TASK INSTRUCTIONS :: Examine each line of the data. Copy those that contain the string "image".
START DATASET
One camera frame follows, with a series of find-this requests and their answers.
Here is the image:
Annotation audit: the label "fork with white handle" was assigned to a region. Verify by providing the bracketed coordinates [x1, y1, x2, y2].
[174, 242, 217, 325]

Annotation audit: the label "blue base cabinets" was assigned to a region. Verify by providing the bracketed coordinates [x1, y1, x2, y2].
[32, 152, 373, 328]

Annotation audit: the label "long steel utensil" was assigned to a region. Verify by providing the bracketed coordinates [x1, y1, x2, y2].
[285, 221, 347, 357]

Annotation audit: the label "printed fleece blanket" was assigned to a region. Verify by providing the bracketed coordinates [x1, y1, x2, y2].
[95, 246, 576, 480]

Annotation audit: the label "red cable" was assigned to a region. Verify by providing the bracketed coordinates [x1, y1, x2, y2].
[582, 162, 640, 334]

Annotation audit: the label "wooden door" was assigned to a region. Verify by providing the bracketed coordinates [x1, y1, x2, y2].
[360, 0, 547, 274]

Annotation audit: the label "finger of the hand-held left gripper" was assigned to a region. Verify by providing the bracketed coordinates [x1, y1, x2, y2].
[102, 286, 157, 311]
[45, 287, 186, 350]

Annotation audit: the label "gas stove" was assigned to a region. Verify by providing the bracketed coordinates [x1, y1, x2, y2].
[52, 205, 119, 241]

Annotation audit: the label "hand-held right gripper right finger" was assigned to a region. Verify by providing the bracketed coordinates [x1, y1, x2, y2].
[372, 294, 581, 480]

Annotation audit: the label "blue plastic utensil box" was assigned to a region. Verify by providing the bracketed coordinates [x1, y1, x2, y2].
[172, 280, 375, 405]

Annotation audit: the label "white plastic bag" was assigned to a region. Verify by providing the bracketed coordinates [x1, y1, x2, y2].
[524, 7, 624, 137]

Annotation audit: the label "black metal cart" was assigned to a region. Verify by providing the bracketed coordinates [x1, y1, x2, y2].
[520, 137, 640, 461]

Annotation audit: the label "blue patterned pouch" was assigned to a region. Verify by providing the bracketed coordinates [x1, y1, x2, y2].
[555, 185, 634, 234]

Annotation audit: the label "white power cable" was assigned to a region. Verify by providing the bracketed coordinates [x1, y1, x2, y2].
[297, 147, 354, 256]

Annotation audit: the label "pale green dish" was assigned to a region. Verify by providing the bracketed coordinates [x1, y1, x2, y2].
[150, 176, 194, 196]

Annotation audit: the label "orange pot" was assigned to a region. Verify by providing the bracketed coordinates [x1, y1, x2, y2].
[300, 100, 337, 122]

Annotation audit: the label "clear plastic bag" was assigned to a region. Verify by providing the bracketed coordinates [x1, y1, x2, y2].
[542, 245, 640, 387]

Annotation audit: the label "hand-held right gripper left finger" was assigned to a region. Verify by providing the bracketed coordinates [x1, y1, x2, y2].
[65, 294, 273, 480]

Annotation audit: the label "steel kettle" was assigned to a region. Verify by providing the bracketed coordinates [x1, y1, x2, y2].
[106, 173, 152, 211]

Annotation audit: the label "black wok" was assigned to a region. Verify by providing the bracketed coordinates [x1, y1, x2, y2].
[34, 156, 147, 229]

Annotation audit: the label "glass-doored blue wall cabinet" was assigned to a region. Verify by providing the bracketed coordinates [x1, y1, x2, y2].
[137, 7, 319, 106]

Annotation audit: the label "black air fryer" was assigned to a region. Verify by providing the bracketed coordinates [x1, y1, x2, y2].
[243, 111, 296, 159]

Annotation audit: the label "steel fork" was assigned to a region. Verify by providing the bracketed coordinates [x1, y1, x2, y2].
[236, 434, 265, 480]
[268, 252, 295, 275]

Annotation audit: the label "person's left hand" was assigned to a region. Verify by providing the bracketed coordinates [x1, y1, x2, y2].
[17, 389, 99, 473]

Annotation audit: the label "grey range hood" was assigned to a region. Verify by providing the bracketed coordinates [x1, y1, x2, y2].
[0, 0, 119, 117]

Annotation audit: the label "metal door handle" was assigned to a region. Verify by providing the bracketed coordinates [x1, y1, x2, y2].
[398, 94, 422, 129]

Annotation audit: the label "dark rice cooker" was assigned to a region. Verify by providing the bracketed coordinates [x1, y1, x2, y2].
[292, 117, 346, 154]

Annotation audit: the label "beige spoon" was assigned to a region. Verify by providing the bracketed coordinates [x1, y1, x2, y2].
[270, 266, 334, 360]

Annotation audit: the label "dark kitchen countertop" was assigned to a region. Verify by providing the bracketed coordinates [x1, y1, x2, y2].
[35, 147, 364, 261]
END DATASET
START DATASET
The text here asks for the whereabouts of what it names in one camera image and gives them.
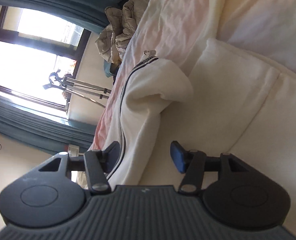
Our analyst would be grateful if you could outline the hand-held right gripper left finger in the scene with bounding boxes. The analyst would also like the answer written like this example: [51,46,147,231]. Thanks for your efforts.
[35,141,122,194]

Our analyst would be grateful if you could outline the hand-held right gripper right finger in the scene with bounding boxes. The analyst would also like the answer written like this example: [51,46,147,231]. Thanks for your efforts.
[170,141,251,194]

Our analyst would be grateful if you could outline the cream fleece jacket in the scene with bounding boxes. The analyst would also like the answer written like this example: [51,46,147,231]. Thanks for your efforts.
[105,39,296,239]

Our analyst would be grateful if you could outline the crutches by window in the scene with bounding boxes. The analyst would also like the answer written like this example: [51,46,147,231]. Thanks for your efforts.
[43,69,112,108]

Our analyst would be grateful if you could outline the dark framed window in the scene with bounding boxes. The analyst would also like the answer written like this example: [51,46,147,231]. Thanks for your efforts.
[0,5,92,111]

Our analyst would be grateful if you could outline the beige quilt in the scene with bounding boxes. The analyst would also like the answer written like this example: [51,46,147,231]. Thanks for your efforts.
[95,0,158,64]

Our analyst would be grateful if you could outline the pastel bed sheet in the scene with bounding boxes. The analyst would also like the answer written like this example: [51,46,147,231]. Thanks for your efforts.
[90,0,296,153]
END DATASET
ANSWER SPACE ::
Here is the image:
The text here asks for the whereabouts of what it names in one camera image and gives them.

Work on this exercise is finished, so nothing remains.